Pseudomonas cannabina pv. alisalensis and P. syringae pv. maculicola cause bacterial leaf blight and bacterial leaf spot of crucifers (Brassicaceae). Both pathogens are threats to the cultivation of cruciferous crops. Here, we sequenced two strains of each pathogen, which will contribute to the development of countermeasures for the above diseases.
ABSTRACT
Pseudomonas cannabina pv. alisalensis and Pseudomonas syringae pv. maculicola cause bacterial leaf blight and bacterial leaf spot of crucifers (Brassicaceae). Both pathogens are threats to the cultivation of cruciferous crops. Here, we sequenced two strains of each pathogen, which will contribute to the development of countermeasures for the above diseases.
ANNOUNCEMENT
Pseudomonas cannabina pv. alisalensis and Pseudomonas syringae pv. maculicola cause bacterial leaf blight in crucifers and bacterial leaf spot of crucifers, respectively (1). Both pathogens disturb the global production of cruciferous (Brassicaceae) crops. In particular, root-browning symptoms in Japanese radish caused by both pathogens is a dilemma in Japan (2). It is important to elucidate the common pathogenic genes or identify the unique genes for the control of these pathogens. We report the complete genome sequences of P. cannabina pv. alisalensis MAFF 301419 and P. syringae pv. maculicola MAFF 302723 (both Japanese radish isolates) and the draft genome sequences of P. cannabina pv. alisalensis MAFF 106156 (Chinese cabbage isolate) and P. syringae pv. maculicola SUPP 2206 (turnip isolate).

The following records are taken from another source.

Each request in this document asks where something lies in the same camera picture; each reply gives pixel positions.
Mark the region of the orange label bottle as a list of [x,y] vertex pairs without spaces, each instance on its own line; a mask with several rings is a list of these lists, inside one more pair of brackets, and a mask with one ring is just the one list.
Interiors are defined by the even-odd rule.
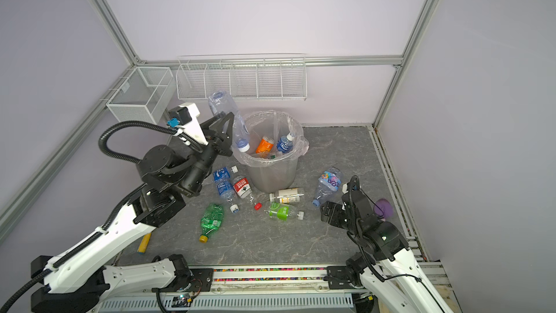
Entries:
[[256,148],[257,154],[268,154],[275,146],[275,140],[269,136],[263,136],[259,145]]

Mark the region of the blue label bottle white cap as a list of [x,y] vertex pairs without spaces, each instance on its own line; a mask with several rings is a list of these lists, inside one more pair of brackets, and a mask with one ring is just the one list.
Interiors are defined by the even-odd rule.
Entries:
[[281,154],[287,154],[292,151],[294,147],[294,140],[295,136],[292,133],[288,133],[285,136],[282,136],[276,145],[277,151]]

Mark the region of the green label clear bottle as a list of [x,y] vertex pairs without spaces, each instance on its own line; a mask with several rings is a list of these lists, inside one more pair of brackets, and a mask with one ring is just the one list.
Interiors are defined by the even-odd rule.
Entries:
[[270,218],[277,220],[303,220],[305,213],[292,204],[272,202],[266,212]]

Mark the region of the clear bottle white cap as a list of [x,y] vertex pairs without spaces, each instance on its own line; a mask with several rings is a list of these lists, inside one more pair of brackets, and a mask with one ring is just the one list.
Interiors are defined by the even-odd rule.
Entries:
[[227,91],[217,91],[208,98],[213,115],[224,117],[224,130],[231,133],[235,148],[242,153],[250,149],[250,133],[234,98]]

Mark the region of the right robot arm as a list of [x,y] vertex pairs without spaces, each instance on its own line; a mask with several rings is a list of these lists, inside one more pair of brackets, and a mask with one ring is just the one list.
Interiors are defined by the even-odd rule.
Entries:
[[340,204],[320,207],[321,220],[347,231],[358,252],[344,266],[329,266],[331,289],[364,289],[391,312],[452,312],[417,262],[402,233],[383,221],[354,175]]

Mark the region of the large clear bottle colourful label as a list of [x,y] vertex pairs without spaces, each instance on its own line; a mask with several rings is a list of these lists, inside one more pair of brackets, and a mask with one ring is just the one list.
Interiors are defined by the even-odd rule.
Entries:
[[334,166],[326,169],[319,177],[317,190],[312,204],[320,207],[326,201],[330,200],[341,188],[342,172]]

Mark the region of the crushed green bottle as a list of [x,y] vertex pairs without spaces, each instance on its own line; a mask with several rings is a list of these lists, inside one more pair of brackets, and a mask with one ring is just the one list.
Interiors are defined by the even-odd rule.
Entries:
[[199,241],[201,243],[207,243],[221,228],[223,219],[224,207],[221,204],[208,205],[201,218],[201,235]]

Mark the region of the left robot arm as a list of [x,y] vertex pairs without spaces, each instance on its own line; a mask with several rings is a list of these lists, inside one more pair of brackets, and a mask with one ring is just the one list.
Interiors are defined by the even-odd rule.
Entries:
[[[32,264],[32,278],[3,304],[8,312],[17,300],[31,292],[33,312],[90,312],[112,296],[141,289],[182,291],[194,276],[184,257],[130,267],[112,267],[108,262],[134,241],[171,220],[198,196],[218,156],[230,156],[235,116],[219,113],[198,125],[200,139],[185,126],[164,128],[142,121],[124,121],[100,137],[101,152],[114,159],[132,162],[142,183],[111,211],[107,220],[79,244],[58,256],[39,256]],[[191,148],[180,156],[166,145],[152,148],[143,158],[111,150],[109,138],[125,128],[147,128],[176,136]]]

The MAFF strains were deposited in the NARO Genebank, and the SUPP strain was maintained in the Shizuoka University Plant Pathology Culture Collection. Information about all the strains used in this study (original hosts, locations, and years) is described in our previous paper (2). Each strain was recovered on yeast peptone agar medium from freeze-dried stocks, and these were cultivated in yeast peptone broth at 27°C for 1 day. Then, 1-ml aliquots were used for genomic DNA extraction using a Wizard genomic DNA purification kit (Promega, Madison, WI, USA).

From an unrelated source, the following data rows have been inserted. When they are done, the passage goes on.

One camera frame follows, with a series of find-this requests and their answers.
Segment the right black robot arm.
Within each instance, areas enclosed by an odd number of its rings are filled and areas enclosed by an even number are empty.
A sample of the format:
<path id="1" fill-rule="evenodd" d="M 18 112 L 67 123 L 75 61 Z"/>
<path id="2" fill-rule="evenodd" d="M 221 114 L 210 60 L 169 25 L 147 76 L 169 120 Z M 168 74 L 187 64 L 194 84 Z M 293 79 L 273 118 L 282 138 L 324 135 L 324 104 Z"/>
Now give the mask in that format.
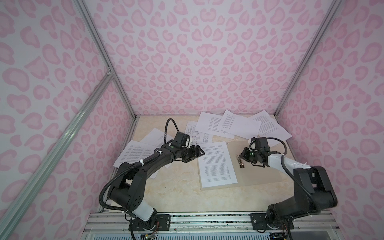
<path id="1" fill-rule="evenodd" d="M 286 226 L 291 230 L 294 219 L 318 215 L 323 210 L 337 206 L 338 199 L 325 168 L 309 166 L 288 158 L 287 145 L 284 152 L 273 151 L 269 141 L 276 138 L 251 138 L 239 158 L 254 167 L 273 168 L 287 176 L 294 183 L 292 197 L 268 206 L 263 220 L 254 220 L 255 230 L 278 229 Z"/>

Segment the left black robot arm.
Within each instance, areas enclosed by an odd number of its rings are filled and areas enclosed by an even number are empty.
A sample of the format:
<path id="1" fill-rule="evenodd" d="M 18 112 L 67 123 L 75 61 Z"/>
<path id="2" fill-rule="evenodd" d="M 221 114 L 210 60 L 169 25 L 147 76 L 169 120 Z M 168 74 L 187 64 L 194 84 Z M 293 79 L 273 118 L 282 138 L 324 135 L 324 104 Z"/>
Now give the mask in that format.
<path id="1" fill-rule="evenodd" d="M 189 163 L 204 155 L 199 145 L 190 145 L 189 135 L 177 132 L 173 140 L 156 148 L 152 155 L 133 164 L 121 164 L 116 175 L 102 188 L 99 203 L 105 209 L 131 216 L 140 228 L 152 230 L 157 226 L 157 211 L 144 201 L 147 179 L 176 160 Z"/>

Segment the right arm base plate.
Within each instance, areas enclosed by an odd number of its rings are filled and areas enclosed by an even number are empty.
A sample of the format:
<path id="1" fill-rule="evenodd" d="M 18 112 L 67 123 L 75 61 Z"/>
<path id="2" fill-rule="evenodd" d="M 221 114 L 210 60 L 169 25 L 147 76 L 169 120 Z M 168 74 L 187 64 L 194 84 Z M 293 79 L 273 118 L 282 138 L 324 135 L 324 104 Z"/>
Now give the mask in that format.
<path id="1" fill-rule="evenodd" d="M 287 230 L 289 220 L 281 220 L 274 223 L 268 223 L 266 213 L 251 213 L 251 224 L 253 230 L 257 231 L 272 231 L 272 230 Z"/>

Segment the beige paper folder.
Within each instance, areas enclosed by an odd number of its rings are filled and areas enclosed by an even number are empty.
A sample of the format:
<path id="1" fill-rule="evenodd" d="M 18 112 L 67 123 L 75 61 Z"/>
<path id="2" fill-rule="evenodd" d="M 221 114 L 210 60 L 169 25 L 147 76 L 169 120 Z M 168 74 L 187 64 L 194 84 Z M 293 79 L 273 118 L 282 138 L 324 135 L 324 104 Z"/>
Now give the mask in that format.
<path id="1" fill-rule="evenodd" d="M 280 172 L 275 169 L 268 168 L 268 167 L 266 168 L 256 167 L 248 162 L 245 162 L 244 160 L 238 161 L 238 155 L 241 154 L 243 149 L 248 146 L 248 142 L 246 141 L 229 142 L 227 143 L 227 145 L 228 145 L 228 150 L 234 166 L 238 183 L 233 185 L 228 185 L 228 186 L 220 186 L 216 188 L 203 189 L 201 187 L 201 180 L 200 180 L 200 187 L 202 191 L 271 184 L 271 183 L 279 183 L 283 181 L 283 178 L 281 177 Z"/>

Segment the large text sheet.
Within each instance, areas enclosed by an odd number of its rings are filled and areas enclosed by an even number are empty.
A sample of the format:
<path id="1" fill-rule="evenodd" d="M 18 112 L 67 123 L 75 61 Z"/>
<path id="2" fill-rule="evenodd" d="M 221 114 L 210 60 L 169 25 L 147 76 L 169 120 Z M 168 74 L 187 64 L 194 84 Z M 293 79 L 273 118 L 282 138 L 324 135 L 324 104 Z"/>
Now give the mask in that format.
<path id="1" fill-rule="evenodd" d="M 202 144 L 201 148 L 205 152 L 203 156 L 198 158 L 203 189 L 238 183 L 227 143 Z"/>

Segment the diagram sheet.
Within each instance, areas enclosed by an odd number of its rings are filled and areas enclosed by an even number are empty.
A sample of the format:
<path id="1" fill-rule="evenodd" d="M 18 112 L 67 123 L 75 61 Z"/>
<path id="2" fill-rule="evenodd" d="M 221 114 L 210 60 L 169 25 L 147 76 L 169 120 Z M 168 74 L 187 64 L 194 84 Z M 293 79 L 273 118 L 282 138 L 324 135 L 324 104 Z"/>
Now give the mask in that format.
<path id="1" fill-rule="evenodd" d="M 213 135 L 196 131 L 198 122 L 188 121 L 184 133 L 190 136 L 190 145 L 200 145 L 211 143 Z"/>

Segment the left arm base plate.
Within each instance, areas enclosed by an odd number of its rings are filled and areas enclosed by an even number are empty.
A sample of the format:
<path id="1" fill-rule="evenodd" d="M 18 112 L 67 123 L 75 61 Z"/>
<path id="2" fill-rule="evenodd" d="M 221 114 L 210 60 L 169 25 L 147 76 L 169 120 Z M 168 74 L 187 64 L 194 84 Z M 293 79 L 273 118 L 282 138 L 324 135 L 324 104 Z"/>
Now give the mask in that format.
<path id="1" fill-rule="evenodd" d="M 171 215 L 154 214 L 148 221 L 138 217 L 130 220 L 129 230 L 134 232 L 169 231 Z"/>

Complete genome sequences were determined using a hybrid approach, combining Nanopore long-read sequencing and DNBseq short-read sequencing (Bioengineering Lab. Co., Ltd., Kanagawa, Japan). For long-read sequencing, a ligation sequencing kit was used (SQK-LSK-109; Oxford Nanopore Technologies Ltd. [ONT], Oxford, UK) without DNA shearing; sequencing was conducted using a GridION X5 system (ONT) on an R9.4.1 flow cell (FLO-MIN106). Long-read sequence data were base called using Guppy v4.0.11+f1071ce (high-accuracy base-calling mode) (3) for MAFF 301419 (36,090 reads with an average length of 14,282 bp; 515 Mbp) and MAFF 302723 (303,374 reads with an average length of 3,279 bp; 995 Mbp). For short-read sequencing, the MGIEasy FS DNA library prep set was used (MGI Tech, Shenzhen, China) according to the manufacturer’s protocol. Subsequently, 2 × 200-bp paired-end sequencing was performed using the DNBSEQ-G400 platform (MGI Tech) according to the manufacturer’s instructions, yielding 5,007,466 (1.0 Gbp) and 5,392,438 (1.1 Gbp) short reads for MAFF 301419 and MAFF 302723, respectively. The reads were assembled de novo following a hybrid Nanopore DNBseq approach using Unicycler v0.4.7 (4) and annotated with Prokaryotic Genome Annotation Pipeline (PGAP) v4.3 (5). Default parameters were used for all the above software unless otherwise specified. Chromosomes and plasmids were assembled into single sequences, and we found that both ends of each sequence were overlapped, indicating that these sequences are circular.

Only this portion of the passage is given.